Barring new legal challenges, there’s nothing to keep Dominion from starting to drain its impoundments in the coming weeks.

Dominion’s Genest said the company plans to begin with Bremo in March or April and start at Possum Point after that. The process will take six to 10 months at each, he said.

In the coming months, Dominion will need to get DEQ approval of plans to deal with the coal ash left behind once the ponds have been drained.

At Possum Point, water and ash have already been shifted from four impoundments to a fifth, the only one with a clay liner. The company will remove the remaining ash from the four empty impoundments, likely to a landfill, and plant vegetation in them.

The company plans to leave ash in the bottom of the fifth impoundment. Once it has been drained, the bed will be covered with multiple synthetic barrier layers and vegetation to keep water from seeping through the ash into the ground or from running off.
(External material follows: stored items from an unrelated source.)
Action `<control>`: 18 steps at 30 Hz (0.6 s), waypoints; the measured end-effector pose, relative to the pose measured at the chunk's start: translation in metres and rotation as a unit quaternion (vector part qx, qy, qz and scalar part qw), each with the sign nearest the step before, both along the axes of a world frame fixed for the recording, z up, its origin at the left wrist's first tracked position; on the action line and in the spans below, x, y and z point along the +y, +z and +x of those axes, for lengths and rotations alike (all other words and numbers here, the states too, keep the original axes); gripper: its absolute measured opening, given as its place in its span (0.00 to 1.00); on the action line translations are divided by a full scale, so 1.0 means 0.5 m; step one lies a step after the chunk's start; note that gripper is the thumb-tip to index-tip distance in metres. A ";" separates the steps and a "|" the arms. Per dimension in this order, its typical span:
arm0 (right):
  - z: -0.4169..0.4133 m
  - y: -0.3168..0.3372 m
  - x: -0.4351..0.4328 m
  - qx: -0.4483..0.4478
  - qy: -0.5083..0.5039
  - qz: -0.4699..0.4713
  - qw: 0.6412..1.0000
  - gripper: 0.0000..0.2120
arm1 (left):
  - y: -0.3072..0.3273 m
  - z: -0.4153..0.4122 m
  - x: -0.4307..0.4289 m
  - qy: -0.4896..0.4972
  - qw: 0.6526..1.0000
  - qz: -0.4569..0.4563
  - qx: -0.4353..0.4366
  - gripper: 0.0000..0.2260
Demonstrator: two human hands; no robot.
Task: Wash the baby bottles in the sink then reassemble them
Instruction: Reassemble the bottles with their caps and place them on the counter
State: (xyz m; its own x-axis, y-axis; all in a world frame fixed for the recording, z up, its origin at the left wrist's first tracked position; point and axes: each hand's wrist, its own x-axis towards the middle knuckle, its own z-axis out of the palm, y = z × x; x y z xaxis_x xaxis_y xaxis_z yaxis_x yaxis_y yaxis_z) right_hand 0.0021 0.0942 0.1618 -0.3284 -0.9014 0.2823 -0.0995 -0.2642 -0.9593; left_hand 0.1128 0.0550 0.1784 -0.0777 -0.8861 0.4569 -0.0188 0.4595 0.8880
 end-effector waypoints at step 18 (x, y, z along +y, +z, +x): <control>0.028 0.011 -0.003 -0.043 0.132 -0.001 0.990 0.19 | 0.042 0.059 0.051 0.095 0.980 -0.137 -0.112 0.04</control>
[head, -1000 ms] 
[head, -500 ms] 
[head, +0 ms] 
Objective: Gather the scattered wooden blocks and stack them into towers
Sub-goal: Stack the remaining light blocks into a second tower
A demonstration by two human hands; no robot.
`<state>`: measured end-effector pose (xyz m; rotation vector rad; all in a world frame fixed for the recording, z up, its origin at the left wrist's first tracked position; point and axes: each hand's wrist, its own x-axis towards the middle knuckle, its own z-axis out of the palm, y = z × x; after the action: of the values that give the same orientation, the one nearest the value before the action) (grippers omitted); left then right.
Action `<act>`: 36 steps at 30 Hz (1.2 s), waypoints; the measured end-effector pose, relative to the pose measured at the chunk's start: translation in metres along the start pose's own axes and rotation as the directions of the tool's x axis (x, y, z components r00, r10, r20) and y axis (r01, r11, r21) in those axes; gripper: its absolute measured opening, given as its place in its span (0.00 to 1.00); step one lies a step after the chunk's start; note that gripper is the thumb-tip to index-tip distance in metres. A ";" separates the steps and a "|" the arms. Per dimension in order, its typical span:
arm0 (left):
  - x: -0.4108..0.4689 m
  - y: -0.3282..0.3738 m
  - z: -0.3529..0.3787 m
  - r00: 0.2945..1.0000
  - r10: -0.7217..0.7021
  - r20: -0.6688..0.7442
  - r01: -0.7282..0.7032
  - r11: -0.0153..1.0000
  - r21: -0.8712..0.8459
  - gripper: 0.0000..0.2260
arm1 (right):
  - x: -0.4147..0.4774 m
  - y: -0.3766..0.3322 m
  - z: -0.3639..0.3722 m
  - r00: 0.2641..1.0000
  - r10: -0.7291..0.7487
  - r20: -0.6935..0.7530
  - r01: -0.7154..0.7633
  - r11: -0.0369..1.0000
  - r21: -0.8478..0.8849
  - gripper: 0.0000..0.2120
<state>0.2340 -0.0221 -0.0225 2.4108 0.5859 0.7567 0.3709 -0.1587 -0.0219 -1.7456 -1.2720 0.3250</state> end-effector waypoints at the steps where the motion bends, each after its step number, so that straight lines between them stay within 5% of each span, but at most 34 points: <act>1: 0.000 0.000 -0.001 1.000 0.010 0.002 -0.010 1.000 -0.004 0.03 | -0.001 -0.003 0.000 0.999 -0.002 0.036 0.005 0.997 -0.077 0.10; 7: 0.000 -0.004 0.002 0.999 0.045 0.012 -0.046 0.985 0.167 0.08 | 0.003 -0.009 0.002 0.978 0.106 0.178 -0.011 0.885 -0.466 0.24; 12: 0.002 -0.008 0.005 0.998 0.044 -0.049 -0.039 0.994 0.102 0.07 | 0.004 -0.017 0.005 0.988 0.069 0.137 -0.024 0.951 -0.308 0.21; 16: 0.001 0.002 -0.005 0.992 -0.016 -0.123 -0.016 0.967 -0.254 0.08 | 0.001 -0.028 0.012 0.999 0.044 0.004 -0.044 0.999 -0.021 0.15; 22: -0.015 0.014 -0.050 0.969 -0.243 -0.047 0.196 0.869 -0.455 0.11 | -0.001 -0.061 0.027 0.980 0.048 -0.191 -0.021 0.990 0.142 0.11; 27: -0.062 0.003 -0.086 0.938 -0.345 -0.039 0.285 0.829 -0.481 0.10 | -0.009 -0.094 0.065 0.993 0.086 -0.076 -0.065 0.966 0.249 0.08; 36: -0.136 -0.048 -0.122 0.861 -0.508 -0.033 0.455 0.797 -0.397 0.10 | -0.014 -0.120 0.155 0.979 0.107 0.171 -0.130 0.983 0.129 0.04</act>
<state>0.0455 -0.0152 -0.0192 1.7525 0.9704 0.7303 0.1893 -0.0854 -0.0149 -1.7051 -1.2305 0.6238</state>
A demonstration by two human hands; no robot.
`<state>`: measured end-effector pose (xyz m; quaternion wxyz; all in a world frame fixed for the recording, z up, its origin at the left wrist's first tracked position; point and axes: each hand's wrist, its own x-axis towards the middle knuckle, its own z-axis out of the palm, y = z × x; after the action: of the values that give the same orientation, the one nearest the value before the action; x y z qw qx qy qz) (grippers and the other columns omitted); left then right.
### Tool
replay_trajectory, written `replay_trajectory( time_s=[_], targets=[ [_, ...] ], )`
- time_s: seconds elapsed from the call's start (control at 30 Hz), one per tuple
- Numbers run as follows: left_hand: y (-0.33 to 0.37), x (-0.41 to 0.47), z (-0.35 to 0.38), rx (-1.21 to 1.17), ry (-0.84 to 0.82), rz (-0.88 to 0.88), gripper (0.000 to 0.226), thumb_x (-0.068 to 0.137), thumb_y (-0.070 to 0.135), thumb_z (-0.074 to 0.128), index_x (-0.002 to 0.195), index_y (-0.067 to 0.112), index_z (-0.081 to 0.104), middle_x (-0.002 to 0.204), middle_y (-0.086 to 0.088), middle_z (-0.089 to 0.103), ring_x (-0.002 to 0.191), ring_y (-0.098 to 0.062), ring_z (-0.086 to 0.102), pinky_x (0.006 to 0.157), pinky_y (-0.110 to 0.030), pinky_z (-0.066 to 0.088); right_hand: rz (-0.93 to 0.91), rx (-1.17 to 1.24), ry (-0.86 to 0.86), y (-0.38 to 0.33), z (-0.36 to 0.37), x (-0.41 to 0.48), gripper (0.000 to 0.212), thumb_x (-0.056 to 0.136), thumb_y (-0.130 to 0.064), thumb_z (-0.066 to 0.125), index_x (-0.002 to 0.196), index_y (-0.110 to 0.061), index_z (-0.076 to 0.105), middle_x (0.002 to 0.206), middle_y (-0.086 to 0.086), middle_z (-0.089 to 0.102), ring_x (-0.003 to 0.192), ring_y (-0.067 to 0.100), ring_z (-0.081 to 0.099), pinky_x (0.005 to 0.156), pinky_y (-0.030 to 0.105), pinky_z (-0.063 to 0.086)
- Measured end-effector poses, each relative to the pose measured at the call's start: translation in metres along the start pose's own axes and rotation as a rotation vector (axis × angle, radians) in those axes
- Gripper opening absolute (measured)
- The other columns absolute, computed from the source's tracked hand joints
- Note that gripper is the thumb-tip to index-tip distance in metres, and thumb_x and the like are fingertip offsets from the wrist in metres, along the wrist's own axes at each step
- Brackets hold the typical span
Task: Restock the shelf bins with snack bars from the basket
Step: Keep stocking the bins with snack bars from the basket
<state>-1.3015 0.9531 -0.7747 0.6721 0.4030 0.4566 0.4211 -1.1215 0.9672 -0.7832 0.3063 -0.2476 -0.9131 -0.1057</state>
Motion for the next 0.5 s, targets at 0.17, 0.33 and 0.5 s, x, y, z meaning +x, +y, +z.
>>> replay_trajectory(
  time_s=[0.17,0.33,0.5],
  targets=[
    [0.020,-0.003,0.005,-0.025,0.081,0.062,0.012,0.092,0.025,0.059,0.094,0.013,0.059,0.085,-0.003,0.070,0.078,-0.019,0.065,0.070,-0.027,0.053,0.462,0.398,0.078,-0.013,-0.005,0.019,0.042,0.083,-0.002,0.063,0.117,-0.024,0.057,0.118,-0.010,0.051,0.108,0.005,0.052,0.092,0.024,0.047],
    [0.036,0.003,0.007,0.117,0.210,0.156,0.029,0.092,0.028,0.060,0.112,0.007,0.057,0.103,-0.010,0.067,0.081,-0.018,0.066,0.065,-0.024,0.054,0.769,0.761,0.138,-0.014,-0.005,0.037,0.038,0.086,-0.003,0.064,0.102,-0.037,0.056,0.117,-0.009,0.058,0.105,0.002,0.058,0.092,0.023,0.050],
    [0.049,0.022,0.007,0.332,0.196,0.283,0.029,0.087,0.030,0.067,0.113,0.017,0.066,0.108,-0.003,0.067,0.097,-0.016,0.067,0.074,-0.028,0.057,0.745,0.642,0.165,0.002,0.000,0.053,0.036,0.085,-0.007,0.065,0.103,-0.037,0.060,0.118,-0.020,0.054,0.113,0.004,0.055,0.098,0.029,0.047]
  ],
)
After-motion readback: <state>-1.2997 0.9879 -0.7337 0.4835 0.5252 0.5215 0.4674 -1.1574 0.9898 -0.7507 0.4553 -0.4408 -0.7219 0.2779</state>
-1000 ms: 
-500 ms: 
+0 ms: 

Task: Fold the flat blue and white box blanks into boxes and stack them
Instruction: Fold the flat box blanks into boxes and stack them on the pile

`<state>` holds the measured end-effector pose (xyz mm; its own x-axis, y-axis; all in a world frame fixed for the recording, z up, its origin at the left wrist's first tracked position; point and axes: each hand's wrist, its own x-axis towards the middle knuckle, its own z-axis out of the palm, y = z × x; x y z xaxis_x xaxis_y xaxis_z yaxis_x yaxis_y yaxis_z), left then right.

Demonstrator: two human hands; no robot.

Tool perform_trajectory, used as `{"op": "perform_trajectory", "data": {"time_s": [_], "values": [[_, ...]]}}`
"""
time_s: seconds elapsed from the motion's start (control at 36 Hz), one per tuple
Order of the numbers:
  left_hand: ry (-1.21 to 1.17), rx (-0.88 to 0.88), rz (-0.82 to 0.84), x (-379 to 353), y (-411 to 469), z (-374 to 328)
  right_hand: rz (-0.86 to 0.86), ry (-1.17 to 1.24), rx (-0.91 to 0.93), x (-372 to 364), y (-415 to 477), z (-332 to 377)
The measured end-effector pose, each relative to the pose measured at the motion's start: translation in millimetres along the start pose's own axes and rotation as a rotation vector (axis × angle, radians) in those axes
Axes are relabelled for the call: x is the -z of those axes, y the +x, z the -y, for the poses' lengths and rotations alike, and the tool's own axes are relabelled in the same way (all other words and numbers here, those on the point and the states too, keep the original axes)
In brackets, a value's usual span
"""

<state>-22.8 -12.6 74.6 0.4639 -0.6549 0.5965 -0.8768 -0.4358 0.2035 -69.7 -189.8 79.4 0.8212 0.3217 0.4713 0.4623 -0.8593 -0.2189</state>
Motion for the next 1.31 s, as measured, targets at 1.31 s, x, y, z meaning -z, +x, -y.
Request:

Similar plans have been filed for the Bremo station.

Sometime before 2018, Dominion also plans to close other inactive ponds at its Chesterfield Power Station and Chesapeake Energy Center. Genest said the company will seek permits for the Chesterfield site located 15 miles south of Richmond on the James River next.

One impoundment at Dominion’s Chesapeake Energy Center on the Elizabeth River is also scheduled for closure onsite. A landfill for the facility where dry ash has been stored since 1985 already is the subject of a lawsuit by SELC, which alleges that the pits have been leaching arsenic and other contaminants into groundwater for years.

In Maryland, coal ash that Constellation Energy piled into an unlined landfill in Anne Arundel County seeped into groundwater and contaminated wells in a nearby residential community. The incident prompted the county to ban the landfill disposal of coal ash, and the company reached a multimillion-dollar settlement with impacted neighbors in 2008.

SELC lawyers have said they do not support plans that leave the coal ash onsite, where it can continue to leach contaminants into groundwater, which the group said that some impoundments have done for decades. They also contend that liners on some impoundments have failed.

Virginia Sen. Scott Surovell introduced a bill in January that would have required the coal ash residue left after pond draining be disposed of in landfills rather than capped in place. The measure died in committee after Dominion and Appalachian Power, the two utilities with such facilities in the state, said removing the ash would double their cost to clean it up and went beyond what was required by the EPA.